Two-pronged Northern Ireland challenge goes before Supreme Court in London

Posted By: December 05, 2016

By John Aston.Belfast Telegraph.Monday, December 5, 2016

A claim by a victims’ campaigner that the UK cannot quit the European Union without the consent of the people of Northern Ireland is to go before the Supreme Court today.

The highest court in the land is also being asked to overturn a High Court ruling that the Prime Minister must seek MPs’ approval to trigger taking the UK out of the EU.

In a decision that infuriated Brexiteers, three senior judges said Theresa May lacked the power to use the royal prerogative to trigger Article 50 of the Lisbon Treaty and start the two-year process of negotiating Brexit without the prior authority of Parliament.

But the 11 Supreme Court justices – a record number to sit on an appeal – will also be considering the case brought by victims’ campaigner Raymond McCord and four prominent local politicians.

Last month Northern Ireland Attorney General John Larkin QC referred the judicial review brought by MLAs David Ford (Alliance), Colum Eastwood (SDLP), John O’Dowd (Sinn Fein) and Steven Agnew (Greens).
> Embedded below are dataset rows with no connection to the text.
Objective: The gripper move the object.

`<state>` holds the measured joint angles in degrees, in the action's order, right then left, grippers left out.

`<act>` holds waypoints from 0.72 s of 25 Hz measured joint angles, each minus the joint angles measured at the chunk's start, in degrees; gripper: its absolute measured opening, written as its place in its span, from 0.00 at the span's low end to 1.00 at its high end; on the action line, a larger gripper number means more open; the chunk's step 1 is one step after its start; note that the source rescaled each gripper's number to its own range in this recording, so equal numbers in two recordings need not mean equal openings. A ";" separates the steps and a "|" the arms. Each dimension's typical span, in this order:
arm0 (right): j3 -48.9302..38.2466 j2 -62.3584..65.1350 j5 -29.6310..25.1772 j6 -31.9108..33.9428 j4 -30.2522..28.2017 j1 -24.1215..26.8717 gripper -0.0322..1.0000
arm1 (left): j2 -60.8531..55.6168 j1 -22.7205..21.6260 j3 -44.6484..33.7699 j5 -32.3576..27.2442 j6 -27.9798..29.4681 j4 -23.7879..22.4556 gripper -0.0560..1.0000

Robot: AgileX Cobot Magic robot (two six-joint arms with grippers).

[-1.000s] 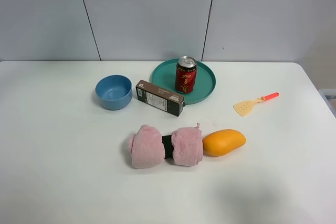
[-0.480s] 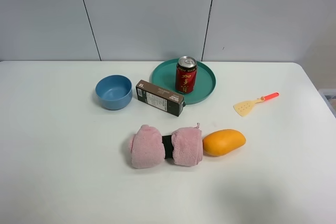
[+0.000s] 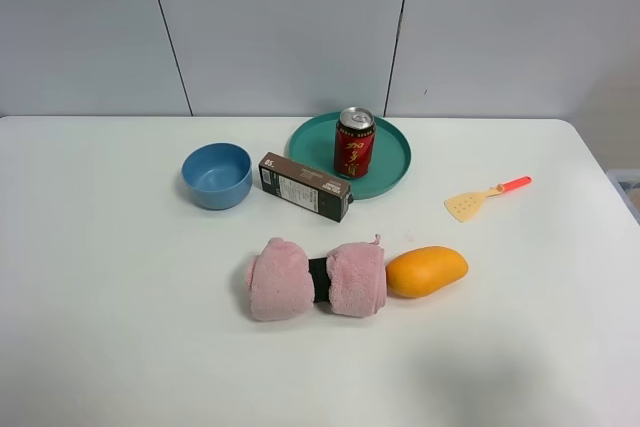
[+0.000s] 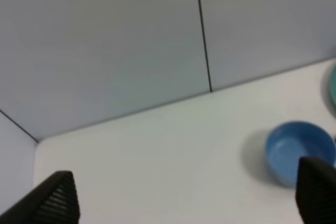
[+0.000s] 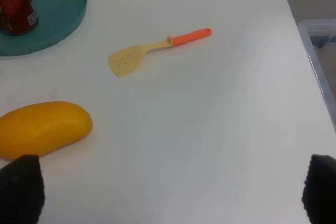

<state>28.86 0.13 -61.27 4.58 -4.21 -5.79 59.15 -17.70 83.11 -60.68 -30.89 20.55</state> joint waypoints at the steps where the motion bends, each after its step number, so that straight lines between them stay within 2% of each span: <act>1: 0.00 0.00 0.00 0.00 0.00 0.00 1.00 | -2.91 0.00 -2.84 0.00 0.00 0.01 0.55; 8: 0.00 0.00 0.00 0.00 0.00 0.00 1.00 | -24.99 0.00 -25.67 0.86 1.39 0.06 0.55; 10: 0.00 0.00 0.00 0.00 0.00 0.00 1.00 | -30.37 0.00 -30.28 2.36 4.95 0.06 0.55; 14: 0.00 0.00 0.00 0.00 0.00 0.00 1.00 | -37.84 0.00 -35.92 3.37 16.02 -0.71 0.54; 16: 0.00 0.00 0.00 0.00 0.00 0.00 1.00 | -40.64 0.00 -37.65 3.37 22.31 -2.80 0.54; 18: 0.00 0.00 0.00 0.00 0.00 0.00 1.00 | -42.90 0.00 -38.92 3.37 26.23 -6.48 0.54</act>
<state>28.86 0.13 -61.27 4.58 -4.21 -5.79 16.25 -17.70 44.19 -57.31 -4.66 14.07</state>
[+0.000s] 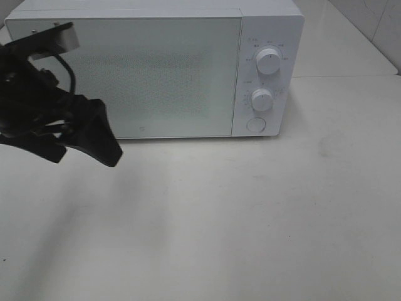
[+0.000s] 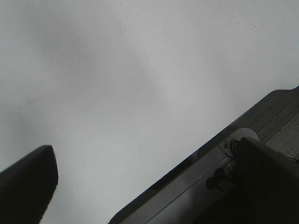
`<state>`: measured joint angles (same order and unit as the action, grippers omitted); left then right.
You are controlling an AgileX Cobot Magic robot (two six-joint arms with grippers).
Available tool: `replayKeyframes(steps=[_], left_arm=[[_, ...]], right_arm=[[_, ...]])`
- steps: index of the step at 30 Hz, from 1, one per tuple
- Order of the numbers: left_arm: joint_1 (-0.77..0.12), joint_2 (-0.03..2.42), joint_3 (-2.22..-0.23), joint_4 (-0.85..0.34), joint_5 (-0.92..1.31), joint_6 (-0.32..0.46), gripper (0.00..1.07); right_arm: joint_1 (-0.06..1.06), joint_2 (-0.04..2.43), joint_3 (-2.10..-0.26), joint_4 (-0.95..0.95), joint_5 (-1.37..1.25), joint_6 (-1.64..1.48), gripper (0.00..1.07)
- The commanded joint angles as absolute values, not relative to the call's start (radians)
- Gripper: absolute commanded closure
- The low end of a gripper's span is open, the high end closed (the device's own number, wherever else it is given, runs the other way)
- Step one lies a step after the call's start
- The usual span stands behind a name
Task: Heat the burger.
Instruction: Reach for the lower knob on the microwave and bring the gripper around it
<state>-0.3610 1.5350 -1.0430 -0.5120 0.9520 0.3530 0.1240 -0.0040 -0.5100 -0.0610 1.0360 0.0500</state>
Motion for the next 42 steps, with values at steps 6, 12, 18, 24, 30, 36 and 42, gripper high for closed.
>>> replayKeyframes(steps=[6, 12, 18, 24, 30, 36, 42], left_arm=[[-0.163, 1.419, -1.043, -0.439, 1.101, 0.322, 0.08], [-0.031, 1.338, -1.042, -0.317, 1.137, 0.237, 0.08], [0.001, 1.253, -1.014, -0.312, 1.147, 0.234, 0.08], [0.001, 1.127, -0.864, -0.271, 1.124, 0.242, 0.08], [0.001, 0.999, -0.742, -0.252, 1.086, 0.220, 0.08], [0.001, 0.835, -0.627, -0.250, 1.079, 0.220, 0.08], [0.001, 0.651, -0.535, -0.242, 1.052, 0.220, 0.08]], right_arm=[[0.119, -0.030, -0.507, -0.060, 1.032, 0.049, 0.32], [0.119, -0.030, -0.507, -0.060, 1.032, 0.049, 0.32], [0.119, -0.030, -0.507, -0.060, 1.032, 0.049, 0.32], [0.119, -0.030, -0.507, -0.060, 1.032, 0.049, 0.32], [0.119, -0.030, -0.507, -0.060, 1.032, 0.049, 0.32], [0.119, -0.030, -0.507, -0.060, 1.032, 0.049, 0.32], [0.119, -0.030, -0.507, -0.060, 1.032, 0.049, 0.32]])
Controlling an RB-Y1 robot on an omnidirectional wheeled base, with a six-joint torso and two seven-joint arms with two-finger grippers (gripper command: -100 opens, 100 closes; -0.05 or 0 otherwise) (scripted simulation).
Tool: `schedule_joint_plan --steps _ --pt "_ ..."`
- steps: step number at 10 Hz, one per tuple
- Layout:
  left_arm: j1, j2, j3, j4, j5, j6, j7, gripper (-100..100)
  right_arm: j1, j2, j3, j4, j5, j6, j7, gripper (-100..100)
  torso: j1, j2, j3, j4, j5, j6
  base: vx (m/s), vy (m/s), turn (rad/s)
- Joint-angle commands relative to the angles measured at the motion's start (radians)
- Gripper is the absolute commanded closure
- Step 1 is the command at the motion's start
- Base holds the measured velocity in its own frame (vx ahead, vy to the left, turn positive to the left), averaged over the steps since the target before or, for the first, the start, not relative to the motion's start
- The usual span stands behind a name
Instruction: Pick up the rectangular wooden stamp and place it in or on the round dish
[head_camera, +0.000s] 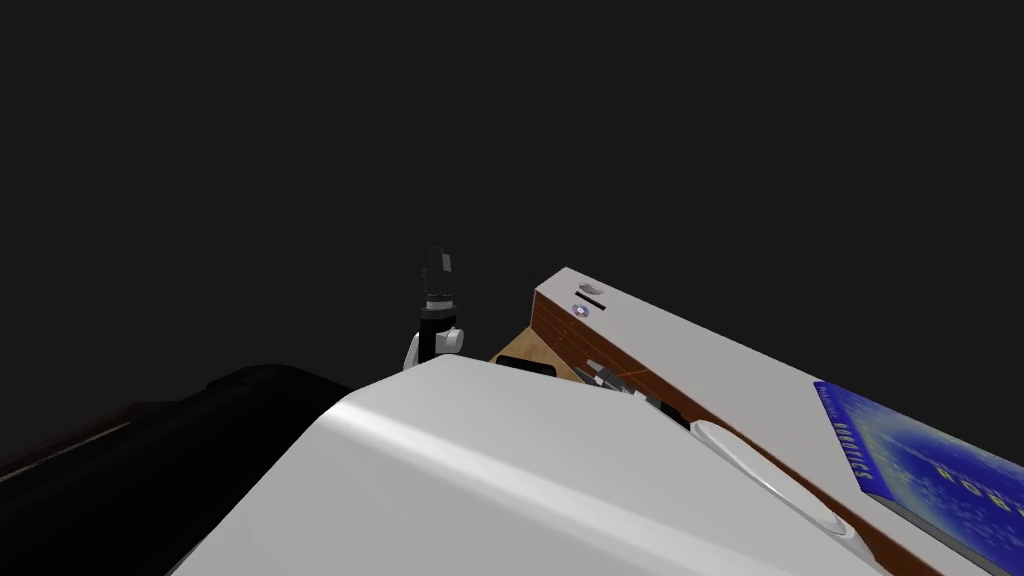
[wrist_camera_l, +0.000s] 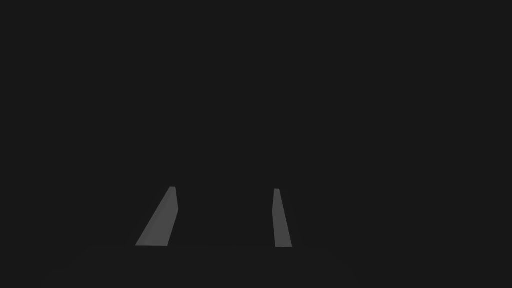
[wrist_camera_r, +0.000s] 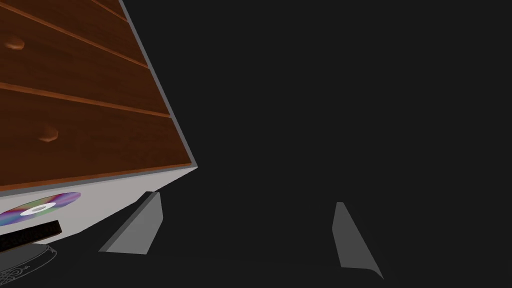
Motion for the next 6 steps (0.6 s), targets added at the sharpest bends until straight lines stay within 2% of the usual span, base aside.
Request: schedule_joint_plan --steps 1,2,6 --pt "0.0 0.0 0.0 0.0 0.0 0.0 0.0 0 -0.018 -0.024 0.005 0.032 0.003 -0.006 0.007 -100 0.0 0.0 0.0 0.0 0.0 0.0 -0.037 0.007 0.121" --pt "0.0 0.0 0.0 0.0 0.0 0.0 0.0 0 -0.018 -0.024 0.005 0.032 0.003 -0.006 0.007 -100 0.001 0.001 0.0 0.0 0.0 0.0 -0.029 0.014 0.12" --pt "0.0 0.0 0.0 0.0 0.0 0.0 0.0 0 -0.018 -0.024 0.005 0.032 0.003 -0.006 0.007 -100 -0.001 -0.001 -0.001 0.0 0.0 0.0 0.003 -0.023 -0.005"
Mr. McCord’s case was later also granted permission to leapfrog the Court of Appeal and join them in putting their case before justices sitting in London.
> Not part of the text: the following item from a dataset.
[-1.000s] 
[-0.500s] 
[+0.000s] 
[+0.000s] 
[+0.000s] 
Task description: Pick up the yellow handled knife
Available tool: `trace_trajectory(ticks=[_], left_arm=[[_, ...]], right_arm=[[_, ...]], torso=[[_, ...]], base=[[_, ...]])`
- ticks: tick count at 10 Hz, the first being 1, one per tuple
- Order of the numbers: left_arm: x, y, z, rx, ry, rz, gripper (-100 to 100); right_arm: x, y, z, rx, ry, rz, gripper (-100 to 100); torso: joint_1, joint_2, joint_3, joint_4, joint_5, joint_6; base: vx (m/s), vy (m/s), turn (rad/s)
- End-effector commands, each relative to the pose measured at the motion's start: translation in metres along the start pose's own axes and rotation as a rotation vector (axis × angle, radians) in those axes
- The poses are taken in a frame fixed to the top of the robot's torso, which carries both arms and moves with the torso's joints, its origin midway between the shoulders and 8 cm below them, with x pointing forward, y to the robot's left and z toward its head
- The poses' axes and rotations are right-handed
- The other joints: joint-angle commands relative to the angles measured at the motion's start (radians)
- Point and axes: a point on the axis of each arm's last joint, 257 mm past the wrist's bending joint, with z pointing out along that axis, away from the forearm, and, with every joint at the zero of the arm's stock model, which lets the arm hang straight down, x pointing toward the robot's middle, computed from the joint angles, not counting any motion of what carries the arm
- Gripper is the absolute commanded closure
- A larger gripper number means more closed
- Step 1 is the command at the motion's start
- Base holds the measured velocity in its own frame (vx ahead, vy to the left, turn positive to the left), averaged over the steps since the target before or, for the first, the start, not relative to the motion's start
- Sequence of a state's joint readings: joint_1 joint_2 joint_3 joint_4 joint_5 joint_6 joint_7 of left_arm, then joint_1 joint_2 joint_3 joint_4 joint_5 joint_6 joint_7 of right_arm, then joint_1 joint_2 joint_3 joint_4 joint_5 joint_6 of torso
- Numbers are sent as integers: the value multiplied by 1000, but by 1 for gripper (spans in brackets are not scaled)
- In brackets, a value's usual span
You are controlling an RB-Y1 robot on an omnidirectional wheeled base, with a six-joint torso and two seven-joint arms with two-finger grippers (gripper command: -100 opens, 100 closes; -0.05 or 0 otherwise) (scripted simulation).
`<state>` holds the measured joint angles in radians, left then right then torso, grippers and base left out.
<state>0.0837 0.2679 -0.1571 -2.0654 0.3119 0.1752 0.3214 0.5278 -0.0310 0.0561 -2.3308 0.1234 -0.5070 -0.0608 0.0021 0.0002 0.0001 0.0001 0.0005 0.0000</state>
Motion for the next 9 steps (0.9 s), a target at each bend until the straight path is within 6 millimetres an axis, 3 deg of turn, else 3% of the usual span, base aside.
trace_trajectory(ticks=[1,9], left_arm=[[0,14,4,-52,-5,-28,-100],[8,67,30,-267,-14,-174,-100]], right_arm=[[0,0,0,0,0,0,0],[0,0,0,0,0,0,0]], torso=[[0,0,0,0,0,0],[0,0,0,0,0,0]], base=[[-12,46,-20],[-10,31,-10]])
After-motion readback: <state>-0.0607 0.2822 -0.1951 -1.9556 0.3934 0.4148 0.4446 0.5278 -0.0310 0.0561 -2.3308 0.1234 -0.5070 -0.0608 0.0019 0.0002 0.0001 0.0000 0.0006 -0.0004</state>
The Supreme Court will be considering four specific issues brought by the politicians:

√ Do any provisions of the Northern Ireland Act 1998, read together with the Belfast Agreement and British-Irish Agreement, mean an Act of Parliament is required before Brexit can be triggered?
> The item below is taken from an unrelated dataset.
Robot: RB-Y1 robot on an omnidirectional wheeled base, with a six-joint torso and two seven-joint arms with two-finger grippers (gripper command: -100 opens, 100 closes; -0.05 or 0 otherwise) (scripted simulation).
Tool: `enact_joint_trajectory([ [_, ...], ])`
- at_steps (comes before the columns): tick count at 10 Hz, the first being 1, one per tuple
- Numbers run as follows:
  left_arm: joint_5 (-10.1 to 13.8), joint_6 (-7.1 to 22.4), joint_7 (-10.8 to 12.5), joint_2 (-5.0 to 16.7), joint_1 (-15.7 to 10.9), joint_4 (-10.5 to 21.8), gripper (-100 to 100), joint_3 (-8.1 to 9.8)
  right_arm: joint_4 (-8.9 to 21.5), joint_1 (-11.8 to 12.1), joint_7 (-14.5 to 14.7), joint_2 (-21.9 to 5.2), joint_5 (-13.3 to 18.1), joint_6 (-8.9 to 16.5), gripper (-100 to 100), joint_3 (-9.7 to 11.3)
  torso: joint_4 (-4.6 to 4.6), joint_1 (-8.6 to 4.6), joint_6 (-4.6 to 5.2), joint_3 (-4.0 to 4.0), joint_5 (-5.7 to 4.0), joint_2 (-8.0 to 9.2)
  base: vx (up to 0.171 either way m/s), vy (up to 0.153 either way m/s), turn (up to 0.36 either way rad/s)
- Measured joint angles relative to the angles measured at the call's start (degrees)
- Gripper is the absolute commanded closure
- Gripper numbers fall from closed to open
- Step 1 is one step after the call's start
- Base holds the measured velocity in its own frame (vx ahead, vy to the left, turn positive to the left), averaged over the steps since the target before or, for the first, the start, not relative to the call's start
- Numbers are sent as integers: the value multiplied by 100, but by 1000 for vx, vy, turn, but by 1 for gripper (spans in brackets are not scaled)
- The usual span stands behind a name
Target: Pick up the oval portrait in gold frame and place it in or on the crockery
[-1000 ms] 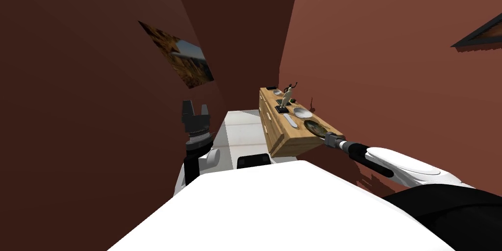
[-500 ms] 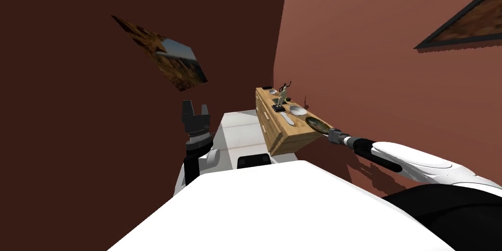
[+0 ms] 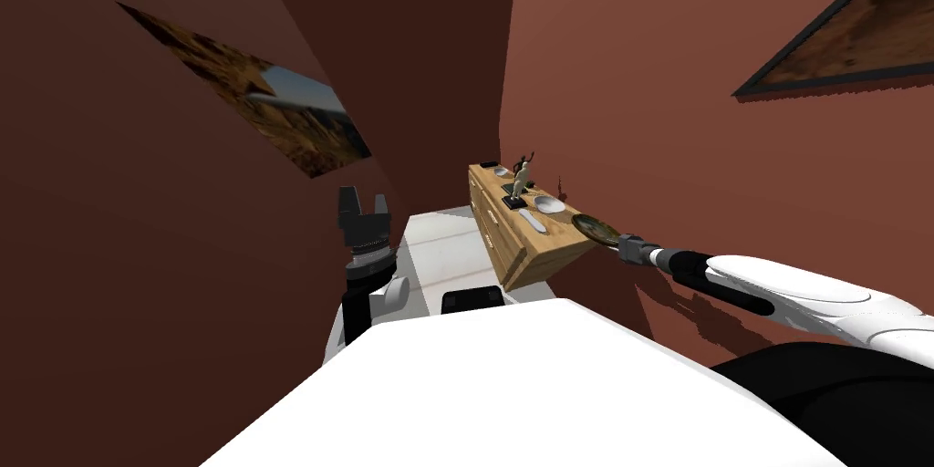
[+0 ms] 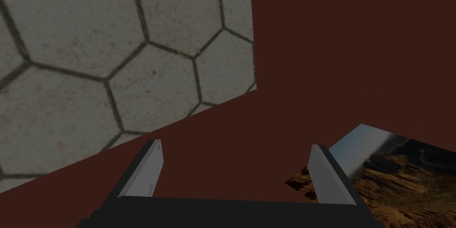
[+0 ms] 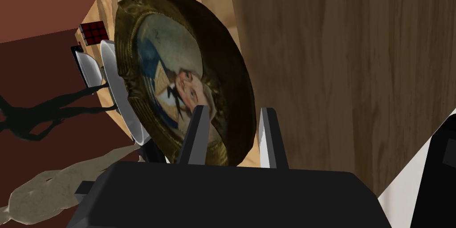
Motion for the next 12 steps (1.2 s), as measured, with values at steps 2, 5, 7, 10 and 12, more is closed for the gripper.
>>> enact_joint_trajectory([
  [2,0,0,0,0,0,0,0,0,39,78,-32,-224,-55,-59,100,-12,0,-2,-3,1,0,2,85,71,-201],
  [5,0,0,0,0,0,0,0,0,211,89,-18,-573,-150,-233,100,28,-1,5,-2,1,1,3,72,83,-189],
  [7,0,0,0,0,-1,0,0,0,214,192,-123,-751,-271,-281,100,-56,3,-7,-22,1,2,0,52,6,164],
  [10,0,0,0,1,-2,1,0,0,219,129,-309,-726,-325,-349,100,-201,2,-47,-33,-7,-9,-15,43,-65,276],
  [12,0,1,0,2,-2,1,0,0,110,204,-411,-662,-290,-339,100,-329,3,-50,-37,-5,-9,-11,32,-77,331],
])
√ If they do, is the consent of the Northern Ireland Assembly required before the relevant Act of Parliament is passed?

√ If they don’t, do any of the same provisions restrict royal prerogative powers to trigger Brexit?

√ Does section 75 of the Northern Ireland Act 1998 prevent the prerogative power being exercised in the absence of compliance by the Northern Ireland Office with its equality obligations under that section?

Mr. McCord’s lawyers posed the same four questions, along with a fifth dealing with the requirement for the consent of the Northern Ireland public.

SDLP leader Mr. Eastwood is attending the hearing in London today.

He has just returned from a summit of European political leaders and Heads of State in the Party of European Socialists in Prague, where he pressed the case for EU special status for Northern Ireland in the case of a Brexit.